Dar clases hoy es incomparablemente mejor que cuando a mí tocó ser alumno

Siendo un investigador de Malvinas, ¿cómo entrás la historia reciente de la Argentina en el aula?

—Yo tengo primeros, segundos y quintos. Es decir que, curricularmente, el tema que vos mencionás entraría en quinto. Desde mi formación como investigador, trabajo la noción de Memoria e Historia. No puedo no hablar en torno a la fecha de Malvinas con los alumnos del curso que sea del tema. Porque la sociedad lo trae, los diarios lo traen, ellos lo traen o yo quiero traerlo. Si tuviera que hablarte en términos de armar una planificación, el objeto de trabajo sería la experiencia de las personas en guerra. En el caso puntual de los temas que tienen que ver con la historia reciente argentina, empiezo el programa al revés. Yo debería empezar por 1916, con las presidencias radicales y demás, pero traigo un texto de Pacho O'Donnell, que se llama "Democracia argentina. Lo micro y lo marco", que trabaja las condiciones que hicieron posible la instalación del terrorismo de Estado. Él dice que la dictadura no hubiera sido posible en la Argentina sin una base social importante. Con eso yo puedo trabajar la dictadura militar del 76, pero también la década del 30 y esto que está apareciendo ahora en la discusión pública, que es la asociación que se hace de la contemporaneidad con cierta vuelta de los tiempos del fascismo y el nazismo.

Cementerio de Malvinas (Lihueel Althabe)
Cementerio de Malvinas (Lihueel Althabe)

Tras su manto de neblinas

A lo largo de los años, Federico Lorenz ha publicado distintos trabajos acerca de la guerra y la posguerra de Malvinas. Los muertos de nuestras guerras (Tusquets), Unas islas demasiado famosas (Capital Intelectual), Fantasmas de Malvinas (Eterna Cadencia), etc. Esa investigación lo llevó a formar parte del Museo de Malvinas, organismo que dirigió entre 2014 y 2018.

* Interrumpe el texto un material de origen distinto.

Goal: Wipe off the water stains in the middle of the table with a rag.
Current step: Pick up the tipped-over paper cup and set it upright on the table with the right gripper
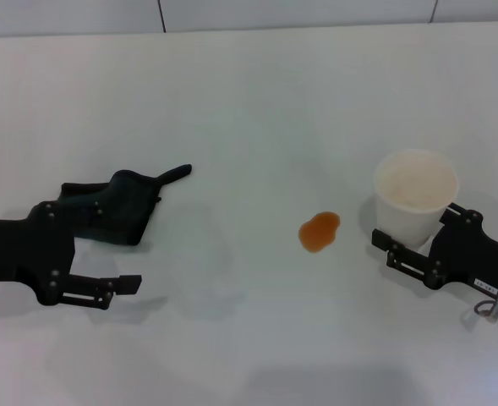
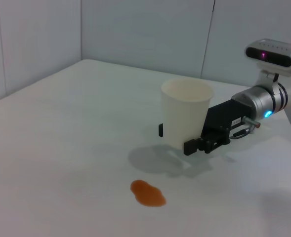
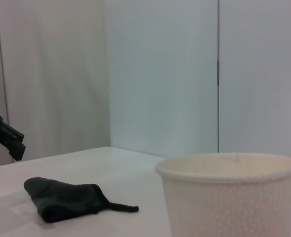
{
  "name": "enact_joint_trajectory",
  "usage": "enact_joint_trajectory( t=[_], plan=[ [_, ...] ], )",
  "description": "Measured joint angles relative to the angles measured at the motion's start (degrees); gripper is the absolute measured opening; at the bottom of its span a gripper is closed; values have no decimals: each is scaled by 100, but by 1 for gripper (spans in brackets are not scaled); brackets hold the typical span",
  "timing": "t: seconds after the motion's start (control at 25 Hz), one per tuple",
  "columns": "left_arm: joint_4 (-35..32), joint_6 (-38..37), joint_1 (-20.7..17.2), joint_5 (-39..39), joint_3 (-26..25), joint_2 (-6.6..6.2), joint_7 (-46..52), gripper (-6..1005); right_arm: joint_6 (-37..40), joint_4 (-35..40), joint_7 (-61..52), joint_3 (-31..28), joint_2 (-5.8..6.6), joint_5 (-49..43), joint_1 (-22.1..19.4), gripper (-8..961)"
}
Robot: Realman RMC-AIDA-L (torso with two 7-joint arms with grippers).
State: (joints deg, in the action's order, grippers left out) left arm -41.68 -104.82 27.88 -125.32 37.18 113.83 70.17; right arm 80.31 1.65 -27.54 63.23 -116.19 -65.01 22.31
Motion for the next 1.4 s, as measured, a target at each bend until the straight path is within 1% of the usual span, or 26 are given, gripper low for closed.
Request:
enact_joint_trajectory(
  t=[0.28,0.92,1.32,1.4],
  plan=[
    [19,24,0,5,0,14,-6,885,-41,-230,143,-5,0,6,99,722],
    [20,23,8,9,0,8,-12,885,41,-271,85,-4,0,59,131,727],
    [11,20,7,9,0,7,-12,885,-90,-302,85,-4,0,43,141,722],
    [9,13,7,8,0,7,-12,885,-112,-306,85,-4,0,38,137,739]
  ],
)
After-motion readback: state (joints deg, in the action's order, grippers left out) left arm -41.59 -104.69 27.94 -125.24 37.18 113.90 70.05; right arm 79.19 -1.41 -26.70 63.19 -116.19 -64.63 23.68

En 2012, al cumplirse 30 años del conflicto, hicimos una entrevista pública en Eterna Cadencia y en aquel momento te pregunté cómo saldar la deuda con Malvinas. "Hay que discutirle los símbolos y las banderas a la derecha", me dijiste. Pasaron siete años y dos gobiernos. Me pregunto si esos símbolos siguen estando en poder de la derecha.

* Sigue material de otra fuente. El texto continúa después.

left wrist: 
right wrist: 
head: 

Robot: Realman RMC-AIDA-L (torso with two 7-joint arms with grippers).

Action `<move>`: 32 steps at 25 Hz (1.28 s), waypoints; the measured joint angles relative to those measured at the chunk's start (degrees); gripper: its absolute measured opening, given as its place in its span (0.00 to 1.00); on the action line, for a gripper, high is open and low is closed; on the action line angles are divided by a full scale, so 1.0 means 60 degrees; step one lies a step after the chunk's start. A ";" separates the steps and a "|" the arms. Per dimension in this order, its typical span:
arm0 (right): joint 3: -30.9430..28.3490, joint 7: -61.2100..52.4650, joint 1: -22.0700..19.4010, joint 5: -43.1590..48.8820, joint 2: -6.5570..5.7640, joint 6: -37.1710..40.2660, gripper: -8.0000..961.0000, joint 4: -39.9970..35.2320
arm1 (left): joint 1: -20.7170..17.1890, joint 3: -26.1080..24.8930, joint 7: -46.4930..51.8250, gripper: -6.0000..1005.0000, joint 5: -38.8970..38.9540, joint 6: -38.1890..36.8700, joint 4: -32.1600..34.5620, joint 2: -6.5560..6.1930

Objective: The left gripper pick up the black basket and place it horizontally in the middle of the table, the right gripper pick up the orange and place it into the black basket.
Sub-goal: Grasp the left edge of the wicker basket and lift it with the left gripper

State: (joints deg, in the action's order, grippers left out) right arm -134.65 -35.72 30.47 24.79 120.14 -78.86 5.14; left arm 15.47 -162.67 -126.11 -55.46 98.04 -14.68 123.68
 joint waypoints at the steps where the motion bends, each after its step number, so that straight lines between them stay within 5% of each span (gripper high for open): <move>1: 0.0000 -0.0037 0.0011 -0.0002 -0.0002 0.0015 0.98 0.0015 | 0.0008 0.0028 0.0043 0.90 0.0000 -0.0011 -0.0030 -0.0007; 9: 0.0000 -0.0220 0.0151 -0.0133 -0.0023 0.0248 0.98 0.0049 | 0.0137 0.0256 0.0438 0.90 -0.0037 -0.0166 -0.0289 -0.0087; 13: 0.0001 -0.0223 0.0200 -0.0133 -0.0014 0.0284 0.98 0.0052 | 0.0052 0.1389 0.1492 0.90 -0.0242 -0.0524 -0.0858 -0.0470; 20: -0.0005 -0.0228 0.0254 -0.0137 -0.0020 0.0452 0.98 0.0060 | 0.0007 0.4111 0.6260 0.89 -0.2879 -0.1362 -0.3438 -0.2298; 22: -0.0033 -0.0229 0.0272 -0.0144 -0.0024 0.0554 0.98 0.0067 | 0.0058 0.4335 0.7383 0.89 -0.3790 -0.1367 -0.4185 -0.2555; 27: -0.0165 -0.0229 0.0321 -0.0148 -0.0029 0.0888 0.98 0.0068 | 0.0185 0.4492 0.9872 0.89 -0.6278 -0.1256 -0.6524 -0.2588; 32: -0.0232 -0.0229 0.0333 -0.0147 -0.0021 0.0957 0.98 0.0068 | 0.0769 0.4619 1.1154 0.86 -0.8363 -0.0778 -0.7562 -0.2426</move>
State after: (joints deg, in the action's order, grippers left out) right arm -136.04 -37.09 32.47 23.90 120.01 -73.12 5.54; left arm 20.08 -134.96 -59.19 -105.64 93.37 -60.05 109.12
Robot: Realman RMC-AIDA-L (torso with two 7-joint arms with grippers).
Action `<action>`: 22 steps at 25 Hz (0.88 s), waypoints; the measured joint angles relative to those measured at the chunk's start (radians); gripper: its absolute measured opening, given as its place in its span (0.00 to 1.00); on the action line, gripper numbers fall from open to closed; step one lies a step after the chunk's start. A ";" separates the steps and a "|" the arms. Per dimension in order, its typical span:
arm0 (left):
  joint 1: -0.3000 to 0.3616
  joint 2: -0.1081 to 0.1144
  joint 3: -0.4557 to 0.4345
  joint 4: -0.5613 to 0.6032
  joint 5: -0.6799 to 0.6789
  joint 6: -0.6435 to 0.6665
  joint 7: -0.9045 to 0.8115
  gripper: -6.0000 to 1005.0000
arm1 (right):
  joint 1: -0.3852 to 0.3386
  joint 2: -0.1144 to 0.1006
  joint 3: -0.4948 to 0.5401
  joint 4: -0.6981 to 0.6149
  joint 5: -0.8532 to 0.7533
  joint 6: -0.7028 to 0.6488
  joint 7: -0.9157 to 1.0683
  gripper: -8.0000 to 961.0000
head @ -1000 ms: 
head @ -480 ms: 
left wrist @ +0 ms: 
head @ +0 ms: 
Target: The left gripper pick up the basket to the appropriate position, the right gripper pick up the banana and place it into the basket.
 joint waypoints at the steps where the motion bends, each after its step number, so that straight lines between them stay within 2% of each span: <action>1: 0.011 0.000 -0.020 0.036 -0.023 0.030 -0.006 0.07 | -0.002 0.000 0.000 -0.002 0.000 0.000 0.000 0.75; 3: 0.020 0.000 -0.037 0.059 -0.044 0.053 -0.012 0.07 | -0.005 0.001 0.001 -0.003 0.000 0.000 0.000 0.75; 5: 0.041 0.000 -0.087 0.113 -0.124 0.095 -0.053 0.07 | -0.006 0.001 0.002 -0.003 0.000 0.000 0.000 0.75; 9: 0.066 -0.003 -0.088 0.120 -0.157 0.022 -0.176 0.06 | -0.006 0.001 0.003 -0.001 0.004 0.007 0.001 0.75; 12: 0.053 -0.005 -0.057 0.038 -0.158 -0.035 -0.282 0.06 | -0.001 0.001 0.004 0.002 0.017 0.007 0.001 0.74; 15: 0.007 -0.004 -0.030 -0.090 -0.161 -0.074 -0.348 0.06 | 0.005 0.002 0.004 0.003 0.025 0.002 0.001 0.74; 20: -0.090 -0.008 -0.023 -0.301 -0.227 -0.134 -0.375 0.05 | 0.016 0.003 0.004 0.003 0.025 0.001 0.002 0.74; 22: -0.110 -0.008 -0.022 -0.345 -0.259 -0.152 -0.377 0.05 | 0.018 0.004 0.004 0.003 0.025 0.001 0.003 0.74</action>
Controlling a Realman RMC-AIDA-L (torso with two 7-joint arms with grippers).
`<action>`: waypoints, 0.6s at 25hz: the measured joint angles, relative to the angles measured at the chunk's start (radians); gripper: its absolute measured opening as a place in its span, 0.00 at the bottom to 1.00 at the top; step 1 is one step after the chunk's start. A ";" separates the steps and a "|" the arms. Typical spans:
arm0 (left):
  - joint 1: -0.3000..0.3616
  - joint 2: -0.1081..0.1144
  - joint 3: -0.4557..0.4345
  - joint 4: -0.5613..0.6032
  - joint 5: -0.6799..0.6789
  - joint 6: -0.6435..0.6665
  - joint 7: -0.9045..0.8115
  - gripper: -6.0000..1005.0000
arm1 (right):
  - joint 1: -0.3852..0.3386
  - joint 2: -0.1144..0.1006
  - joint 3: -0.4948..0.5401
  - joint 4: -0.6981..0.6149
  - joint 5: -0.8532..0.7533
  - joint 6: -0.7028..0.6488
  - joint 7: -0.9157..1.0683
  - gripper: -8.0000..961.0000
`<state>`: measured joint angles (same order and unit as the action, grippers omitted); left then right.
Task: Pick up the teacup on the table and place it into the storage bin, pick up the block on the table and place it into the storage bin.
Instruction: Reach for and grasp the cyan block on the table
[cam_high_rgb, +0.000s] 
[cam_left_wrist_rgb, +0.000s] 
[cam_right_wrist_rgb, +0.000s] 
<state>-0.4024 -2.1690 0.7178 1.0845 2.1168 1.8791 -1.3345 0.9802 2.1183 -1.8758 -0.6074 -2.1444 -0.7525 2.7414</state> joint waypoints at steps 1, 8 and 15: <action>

—Hubo una disputa por los símbolos y en algunos casos el progresismo se pasó de rosca. Pero diría que algo muy importante fue el trabajo del Equipo de Antropología Forense, que fue creado para identificar a las víctimas de la dictadura, y hoy es el principal responsable de la identificación de los soldados enterrados como desconocidos en Malvinas. Esa es una síntesis de lo que nos falta desentrañar hasta que esos símbolos no sean ya capital ni de izquierda ni de derecha, sino democráticamente de la sociedad argentina. Hay algo en que coinciden izquierdas y derechas, y lo digo con disgusto. Todo el tiempo declamamos que las Malvinas van a volver a la soberanía argentina mediante la vía diplomática. Pero si la democracia es la construcción de acuerdo a partir de disensos, negociar quiere decir estar dispuesto a ceder. Entonces tenemos una cosa muy esquizofrénica, que es hablar todo el tiempo de diálogo, pero pensamos Malvinas en clave de a todo o nada. Eso es muy dañino, a nivel individual para los que fueron afectados por la guerra, y es contraproducente socialmente porque lo deja en un punto muerto. Las disputas, para volver a la charla de 2012, siguen siendo solamente por las banderas. El reclamo es más profundo.

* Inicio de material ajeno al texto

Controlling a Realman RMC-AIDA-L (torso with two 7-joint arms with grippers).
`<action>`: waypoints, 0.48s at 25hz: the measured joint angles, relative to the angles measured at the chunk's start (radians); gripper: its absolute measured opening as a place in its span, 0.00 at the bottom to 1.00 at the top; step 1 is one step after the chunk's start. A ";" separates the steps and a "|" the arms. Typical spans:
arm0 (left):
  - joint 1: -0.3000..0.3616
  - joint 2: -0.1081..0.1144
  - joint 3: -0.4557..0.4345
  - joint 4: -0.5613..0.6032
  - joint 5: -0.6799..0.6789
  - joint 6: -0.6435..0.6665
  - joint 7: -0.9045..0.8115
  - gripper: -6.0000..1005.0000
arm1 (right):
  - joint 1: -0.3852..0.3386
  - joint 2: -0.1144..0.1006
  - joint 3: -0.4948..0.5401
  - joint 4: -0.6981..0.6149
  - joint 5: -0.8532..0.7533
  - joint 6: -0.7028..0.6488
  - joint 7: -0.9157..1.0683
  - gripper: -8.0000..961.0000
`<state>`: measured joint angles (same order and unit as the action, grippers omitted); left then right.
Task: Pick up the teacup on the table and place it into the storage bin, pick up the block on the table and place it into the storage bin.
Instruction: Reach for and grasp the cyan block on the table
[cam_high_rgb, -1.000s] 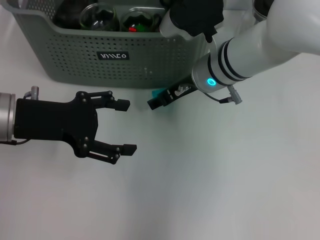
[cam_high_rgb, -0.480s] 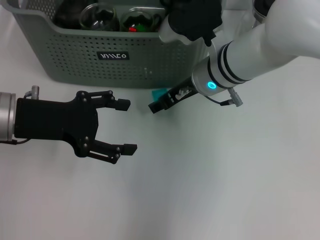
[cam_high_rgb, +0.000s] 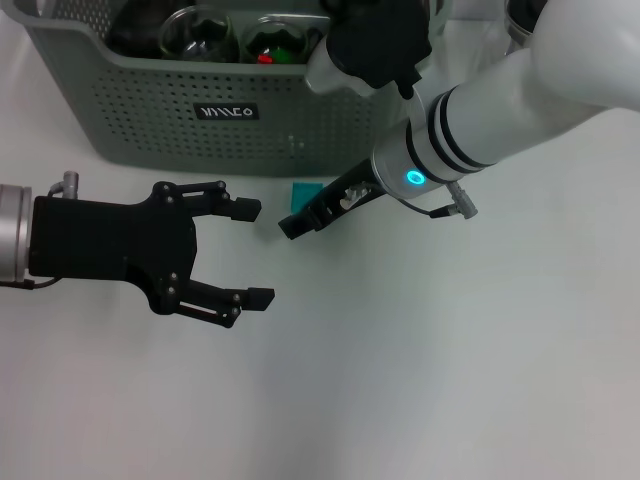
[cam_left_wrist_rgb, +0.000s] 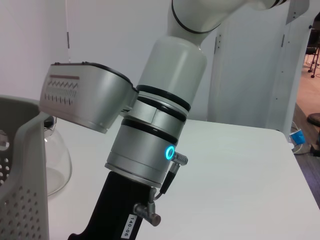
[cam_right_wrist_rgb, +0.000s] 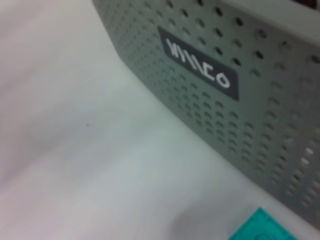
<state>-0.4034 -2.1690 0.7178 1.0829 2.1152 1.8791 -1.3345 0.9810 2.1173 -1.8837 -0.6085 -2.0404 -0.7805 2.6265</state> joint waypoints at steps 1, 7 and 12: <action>0.000 0.000 0.000 0.000 0.000 0.000 0.000 0.95 | 0.000 0.000 0.000 -0.001 0.000 -0.005 -0.004 0.79; 0.000 0.000 -0.003 0.000 0.000 0.000 0.000 0.95 | 0.000 -0.006 0.006 -0.003 0.001 -0.015 -0.006 0.79; 0.000 0.001 -0.005 0.000 0.000 0.000 -0.002 0.95 | -0.001 -0.014 0.013 -0.009 -0.003 -0.043 -0.008 0.79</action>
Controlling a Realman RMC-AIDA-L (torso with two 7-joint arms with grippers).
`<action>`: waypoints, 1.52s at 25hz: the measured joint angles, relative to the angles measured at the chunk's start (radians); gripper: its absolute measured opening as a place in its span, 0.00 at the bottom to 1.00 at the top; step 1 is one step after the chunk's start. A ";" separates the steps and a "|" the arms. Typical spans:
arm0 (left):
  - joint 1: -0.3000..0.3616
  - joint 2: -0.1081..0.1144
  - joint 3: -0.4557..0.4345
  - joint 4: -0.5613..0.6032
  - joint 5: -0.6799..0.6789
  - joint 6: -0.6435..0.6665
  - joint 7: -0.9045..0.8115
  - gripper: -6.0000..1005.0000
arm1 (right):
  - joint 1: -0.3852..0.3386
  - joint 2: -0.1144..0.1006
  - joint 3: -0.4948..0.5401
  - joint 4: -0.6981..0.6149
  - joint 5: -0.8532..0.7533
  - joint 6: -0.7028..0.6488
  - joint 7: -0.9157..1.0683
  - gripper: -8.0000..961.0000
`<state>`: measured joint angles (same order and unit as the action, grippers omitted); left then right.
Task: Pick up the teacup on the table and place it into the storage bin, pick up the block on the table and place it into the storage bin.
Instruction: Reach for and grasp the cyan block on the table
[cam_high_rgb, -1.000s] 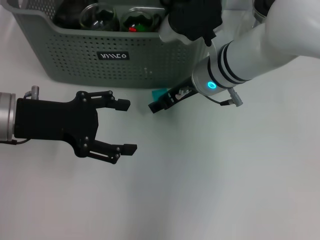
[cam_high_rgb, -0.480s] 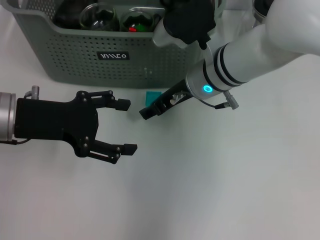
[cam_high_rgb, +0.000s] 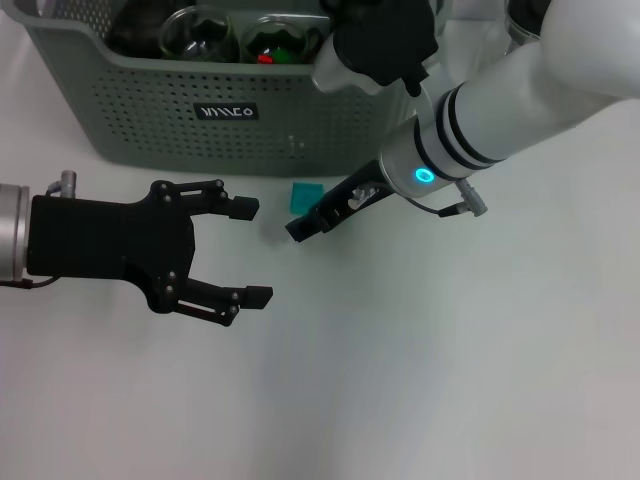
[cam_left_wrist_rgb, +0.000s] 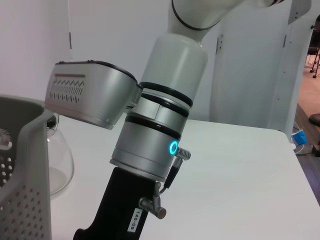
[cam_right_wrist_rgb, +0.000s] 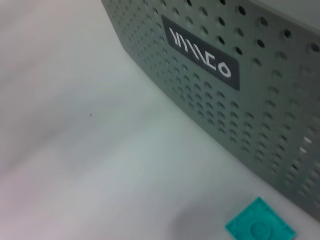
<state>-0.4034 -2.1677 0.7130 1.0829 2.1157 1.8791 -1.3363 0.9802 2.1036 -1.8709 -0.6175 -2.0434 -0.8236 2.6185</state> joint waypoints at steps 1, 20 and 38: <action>0.000 0.000 0.000 0.000 0.000 0.000 -0.001 0.95 | 0.000 -0.001 0.003 0.000 -0.001 -0.005 0.000 0.79; -0.002 -0.001 0.000 -0.001 -0.003 0.000 -0.006 0.95 | 0.003 0.012 -0.018 0.033 -0.002 0.065 -0.009 0.79; -0.002 -0.001 -0.002 -0.005 -0.005 0.000 -0.005 0.95 | 0.006 0.009 -0.057 0.022 0.184 0.008 -0.155 0.79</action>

¿Cuando dirigiste el Museo de Malvinas lo planteaste como una manera de abrir discusiones?

—El Museo es una fotografía, tanto cuando me tocó asumir la dirección como cuando la dejé, de lo que son los sentidos comunes fuertes argentinos sobre Malvinas. En Malvinas convive la idea de gesta patriótica incuestionable con soldados víctimas de sus propios jefes. Entre esos dos extremos hay una cantidad de situaciones intermedias. Lo que intentamos hacer en el Museo fue introducir matices en la discusión. Si la idea es el diálogo, el diálogo implica negociación. Y la negociación implica la posibilidad de revisar tu propia posición. A título completamente personal, me encontré con una enorme dificultad —y esto tanto de izquierda como de derecha— para que mis compatriotas se corran de lo que son los sentidos comunes fuertes sobre Malvinas. Cualquier intento de mover el "malvinómetro" era una claudicación o una traición. En el punto muerto gana el más fuerte, y, claramente, Argentina no es el país más fuerte.